→ **YOUR OBJECTIVE**
Reproduce each line of the data exactly as it is.

→ **DATA BLOCK**
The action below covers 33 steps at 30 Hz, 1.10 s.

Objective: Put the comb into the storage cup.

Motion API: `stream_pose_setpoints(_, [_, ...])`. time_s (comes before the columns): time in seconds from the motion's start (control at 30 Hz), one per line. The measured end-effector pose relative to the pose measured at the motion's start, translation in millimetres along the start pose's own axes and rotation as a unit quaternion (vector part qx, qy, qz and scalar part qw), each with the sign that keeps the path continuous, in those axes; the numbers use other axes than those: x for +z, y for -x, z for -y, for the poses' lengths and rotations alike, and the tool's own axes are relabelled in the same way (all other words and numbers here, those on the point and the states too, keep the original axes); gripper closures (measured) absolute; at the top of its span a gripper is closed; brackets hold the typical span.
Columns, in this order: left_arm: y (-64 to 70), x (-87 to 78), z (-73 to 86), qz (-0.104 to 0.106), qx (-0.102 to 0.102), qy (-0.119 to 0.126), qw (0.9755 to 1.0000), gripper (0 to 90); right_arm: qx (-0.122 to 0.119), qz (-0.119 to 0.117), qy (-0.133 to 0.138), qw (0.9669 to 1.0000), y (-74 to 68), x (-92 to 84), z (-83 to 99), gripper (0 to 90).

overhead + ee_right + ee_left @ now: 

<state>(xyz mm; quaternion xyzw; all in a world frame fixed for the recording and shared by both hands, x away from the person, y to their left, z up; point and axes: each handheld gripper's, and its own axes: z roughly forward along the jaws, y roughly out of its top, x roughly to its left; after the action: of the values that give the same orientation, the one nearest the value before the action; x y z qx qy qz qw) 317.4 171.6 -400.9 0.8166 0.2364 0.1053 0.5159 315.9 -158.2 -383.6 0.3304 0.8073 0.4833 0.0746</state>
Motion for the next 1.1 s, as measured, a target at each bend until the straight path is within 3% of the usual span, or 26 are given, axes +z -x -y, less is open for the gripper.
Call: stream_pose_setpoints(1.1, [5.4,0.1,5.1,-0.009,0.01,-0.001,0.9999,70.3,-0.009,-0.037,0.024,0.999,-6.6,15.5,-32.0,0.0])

→ **ANSWER SPACE**
The action below covers 33 steps at 30 Hz, 1.10 s.

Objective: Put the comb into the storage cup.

Motion API: `stream_pose_setpoints(_, [_, ...])`. time_s (comes before the columns): time in seconds from the motion's start (control at 30 Hz), one per line. The measured end-effector pose relative to the pose measured at the motion's start, translation in millimetres along the start pose's own axes and rotation as a unit quaternion (vector part qx, qy, qz and scalar part qw), each with the sign that keeps the path continuous, in those axes; the numbers use other axes than those: x for +z, y for -x, z for -y, for the poses' lengths and rotations alike, and the tool's own axes are relabelled in the same way (all other words and numbers here, those on the point and the states too, keep the original axes); gripper closures (measured) absolute; at the top of its span a gripper is closed; brackets hold the typical span.
Columns, in this order: left_arm: y (-64 to 70), x (-87 to 78), z (-73 to 86), qz (-0.104 to 0.106), qx (-0.102 to 0.102), qy (-0.119 to 0.126), qw (0.9755 to 1.0000), gripper (0 to 90); right_arm: qx (-0.122 to 0.119), qz (-0.119 to 0.117), qy (-0.133 to 0.138), qw (0.9669 to 1.0000), y (-74 to 68), x (-92 to 84), z (-83 to 99), gripper (0 to 90).

overhead + ee_right + ee_left @ now: 

<state>(xyz mm; quaternion xyzw; all in a world frame fixed for the recording and shared by both hands, x away from the person, y to their left, z up; point and axes: each handheld gripper's, and its own axes: z roughly forward along the jaws, y roughly out of its top, x roughly to its left; after the action: of the values that give the same orientation, the one nearest the value before the action; x y z qx qy qz qw) 317.4 171.6 -400.9 0.8166 0.2364 0.1053 0.5159 315.9 -158.2 -383.6 0.3304 0.8073 0.4833 0.0746</state>
Motion for the next 1.1 s, as measured, a target at each bend until the straight path is within 3% of the usual span, or 26 are given, axes +z -x -y, less is open for the gripper.
Call: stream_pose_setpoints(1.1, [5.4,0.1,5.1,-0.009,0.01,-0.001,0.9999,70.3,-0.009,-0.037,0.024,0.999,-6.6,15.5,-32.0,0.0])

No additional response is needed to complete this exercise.